While Iron Harvest is an imperfect imitation (units feel far less responsive to orders and make far less effective use of the terrain automatically than their COH counterparts), it excels in a very important regard: the campaigns are truly great. It throws a lot of mission variety at you and while I might wish there were a few more "build a giant base and go hard" type battles, when those massive showstoppers arrive, they are worth it as armies of enormous, crude mechs engage in nonstop, running combat while leveling huge swaths of European cities and countryside. It's also a welcome change of pace to encounter an RTS inspired by a moment in history that's often ignored in games: the wars of nationalist and ideological struggle fought in the wake of World War I. Iron Harvest heavily fictionalizes its setting, but the complexities and contradictions of conflict in the wake of a collapsed political order come through surprisingly well in its campaigns. It's a nice change and improvement from the Hollywood-inspired fare of Company of Heroes.

I Died: Demon's Souls Remastered

I couldn't quite pick the moment when Demon's Souls Remastered got its hooks into me. I was bad at it, I didn't know what I was doing or what I was supposed to be doing, and progress was incredibly difficult. I was mostly poking around the game trying to decide if I wanted to get into it, answering that question necessarily involved getting extremely into Demon's Souls. 

DS Boss Kill.jpg

My first boss kill in Demons Souls

There was a moment early in the Boletarian Palace where I realized I'd had a really successful run so far and didn't want to throw it away, so I had Patrick parachute into my game to explain How Demon's Souls Works.
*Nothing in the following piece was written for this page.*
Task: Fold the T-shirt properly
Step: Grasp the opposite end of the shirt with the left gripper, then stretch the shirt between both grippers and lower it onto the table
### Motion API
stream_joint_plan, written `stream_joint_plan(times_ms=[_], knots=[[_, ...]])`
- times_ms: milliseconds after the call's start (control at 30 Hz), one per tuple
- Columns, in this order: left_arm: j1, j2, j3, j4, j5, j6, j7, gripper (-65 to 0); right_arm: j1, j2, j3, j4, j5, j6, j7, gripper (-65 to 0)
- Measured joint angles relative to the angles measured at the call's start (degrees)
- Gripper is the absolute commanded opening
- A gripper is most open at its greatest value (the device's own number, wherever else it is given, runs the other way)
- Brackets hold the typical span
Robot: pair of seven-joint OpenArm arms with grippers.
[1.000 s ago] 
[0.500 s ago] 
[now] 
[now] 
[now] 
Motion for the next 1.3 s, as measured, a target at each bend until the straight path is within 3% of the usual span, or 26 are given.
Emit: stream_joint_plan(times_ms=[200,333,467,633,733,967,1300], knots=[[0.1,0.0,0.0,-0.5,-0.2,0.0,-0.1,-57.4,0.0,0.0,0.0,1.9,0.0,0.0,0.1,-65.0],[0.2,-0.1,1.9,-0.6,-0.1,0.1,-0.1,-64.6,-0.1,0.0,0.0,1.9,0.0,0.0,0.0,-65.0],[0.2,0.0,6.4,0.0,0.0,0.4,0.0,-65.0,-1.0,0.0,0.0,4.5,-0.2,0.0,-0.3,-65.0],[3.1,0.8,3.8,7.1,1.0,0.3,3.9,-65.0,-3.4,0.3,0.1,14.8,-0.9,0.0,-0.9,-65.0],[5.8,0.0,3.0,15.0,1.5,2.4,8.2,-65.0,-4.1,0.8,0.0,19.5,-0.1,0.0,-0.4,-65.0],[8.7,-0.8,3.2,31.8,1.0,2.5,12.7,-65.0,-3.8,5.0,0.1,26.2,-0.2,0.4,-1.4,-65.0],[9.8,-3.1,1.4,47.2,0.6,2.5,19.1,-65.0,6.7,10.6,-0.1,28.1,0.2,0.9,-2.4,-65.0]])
Or there was the long night of my own soul where I just couldn't sleep until I'd beaten the Tower Knight, but first I had to spend hours un-tilting myself and passing through different stages of frustration and despair. There was my cautious, careful exploration of the Tower of Latria and the way slowly, almost without being aware of it, I went from being a terrified mouse scurrying around the dark corners of the level to an apex predator using it as a hunting ground. There was my painstaking, tortured progress through the Valley of Defilement, where my chief adversary was impatience as I learned and re-learned how treacherous the level was and how it punished the slightest inattention or carelessness.
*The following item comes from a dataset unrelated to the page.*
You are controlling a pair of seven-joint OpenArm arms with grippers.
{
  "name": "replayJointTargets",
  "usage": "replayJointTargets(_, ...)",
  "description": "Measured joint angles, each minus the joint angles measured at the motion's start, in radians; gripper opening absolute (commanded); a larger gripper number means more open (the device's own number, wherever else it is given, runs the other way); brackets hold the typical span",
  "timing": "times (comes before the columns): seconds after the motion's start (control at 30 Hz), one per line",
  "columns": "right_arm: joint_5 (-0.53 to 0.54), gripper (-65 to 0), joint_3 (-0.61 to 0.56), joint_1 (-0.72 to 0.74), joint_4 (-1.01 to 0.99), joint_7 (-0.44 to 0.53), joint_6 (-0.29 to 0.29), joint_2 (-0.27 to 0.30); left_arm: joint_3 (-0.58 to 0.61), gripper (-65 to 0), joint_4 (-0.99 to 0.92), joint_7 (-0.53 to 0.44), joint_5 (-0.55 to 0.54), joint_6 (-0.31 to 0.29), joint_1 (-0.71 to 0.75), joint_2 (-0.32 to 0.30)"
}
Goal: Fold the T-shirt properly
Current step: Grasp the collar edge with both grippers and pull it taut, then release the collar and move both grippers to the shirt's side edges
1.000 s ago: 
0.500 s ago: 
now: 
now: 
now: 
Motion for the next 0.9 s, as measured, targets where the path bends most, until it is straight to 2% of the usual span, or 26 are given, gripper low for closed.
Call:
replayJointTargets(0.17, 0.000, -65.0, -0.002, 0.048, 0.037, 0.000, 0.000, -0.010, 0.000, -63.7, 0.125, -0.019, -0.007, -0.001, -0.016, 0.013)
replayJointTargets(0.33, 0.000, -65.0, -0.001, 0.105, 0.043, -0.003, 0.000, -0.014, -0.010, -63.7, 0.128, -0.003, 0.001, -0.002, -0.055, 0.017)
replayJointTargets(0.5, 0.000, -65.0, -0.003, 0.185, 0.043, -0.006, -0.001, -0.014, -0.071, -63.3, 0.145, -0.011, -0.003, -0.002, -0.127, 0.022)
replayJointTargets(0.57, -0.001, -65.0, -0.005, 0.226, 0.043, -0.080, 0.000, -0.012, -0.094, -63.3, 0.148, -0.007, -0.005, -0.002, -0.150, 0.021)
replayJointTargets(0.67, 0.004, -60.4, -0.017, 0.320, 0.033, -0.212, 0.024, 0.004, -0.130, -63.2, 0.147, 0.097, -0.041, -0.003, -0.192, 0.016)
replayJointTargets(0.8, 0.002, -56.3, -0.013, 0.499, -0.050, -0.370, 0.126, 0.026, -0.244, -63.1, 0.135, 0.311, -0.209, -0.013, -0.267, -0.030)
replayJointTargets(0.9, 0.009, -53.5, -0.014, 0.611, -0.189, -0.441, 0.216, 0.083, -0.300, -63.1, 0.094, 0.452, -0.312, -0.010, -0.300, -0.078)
That tension was… delicious. I don't play a lot of games that create it. The closest comparison is horror games but there's a difference: a lot of times those games have an atmosphere of dread and danger but the game underneath is more forgiving and less lethal than it wishes to appear. In Demon's Souls, my character and all my painstaking progress is genuinely in danger at every moment. It's a game that demands and rewards a level of focus that I genuinely find elusive, but is probably my favorite mode of being. It's not that I find a lot of value in what I've accomplished in Demon's Souls, but the mix of focus, investigations, reflection, and practice that the game has required of me has been priceless. I'm so glad I was able, at long last, to develop a relationship with this kind of game. It was my favorite gaming experience of this year.